▶ Input material
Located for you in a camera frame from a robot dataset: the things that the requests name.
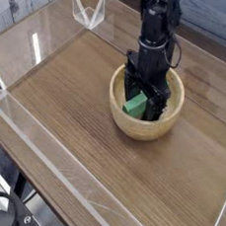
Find green rectangular block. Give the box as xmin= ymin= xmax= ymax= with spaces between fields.
xmin=122 ymin=93 xmax=147 ymax=119

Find black table leg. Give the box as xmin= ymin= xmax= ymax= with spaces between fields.
xmin=14 ymin=173 xmax=27 ymax=197

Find brown wooden bowl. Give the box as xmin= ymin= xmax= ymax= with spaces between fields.
xmin=109 ymin=64 xmax=186 ymax=141

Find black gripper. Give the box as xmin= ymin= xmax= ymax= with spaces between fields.
xmin=124 ymin=38 xmax=175 ymax=121

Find black metal mount plate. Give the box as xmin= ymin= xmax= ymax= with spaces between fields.
xmin=10 ymin=191 xmax=41 ymax=226

▶ Instructions for the task
Leaving every picture aside, repeat the listing exactly.

▶ Solution for this task
Located for you in a camera frame from a robot dataset: the things that the requests name.
Find green rectangular block. Give the box as xmin= ymin= xmax= ymax= with spaces between fields.
xmin=122 ymin=93 xmax=147 ymax=119

Find black table leg. Give the box as xmin= ymin= xmax= ymax= with spaces between fields.
xmin=14 ymin=173 xmax=27 ymax=197

Find brown wooden bowl. Give the box as xmin= ymin= xmax= ymax= with spaces between fields.
xmin=109 ymin=64 xmax=186 ymax=141

Find black gripper. Give the box as xmin= ymin= xmax= ymax= with spaces between fields.
xmin=124 ymin=38 xmax=175 ymax=121

Find black metal mount plate. Give the box as xmin= ymin= xmax= ymax= with spaces between fields.
xmin=10 ymin=191 xmax=41 ymax=226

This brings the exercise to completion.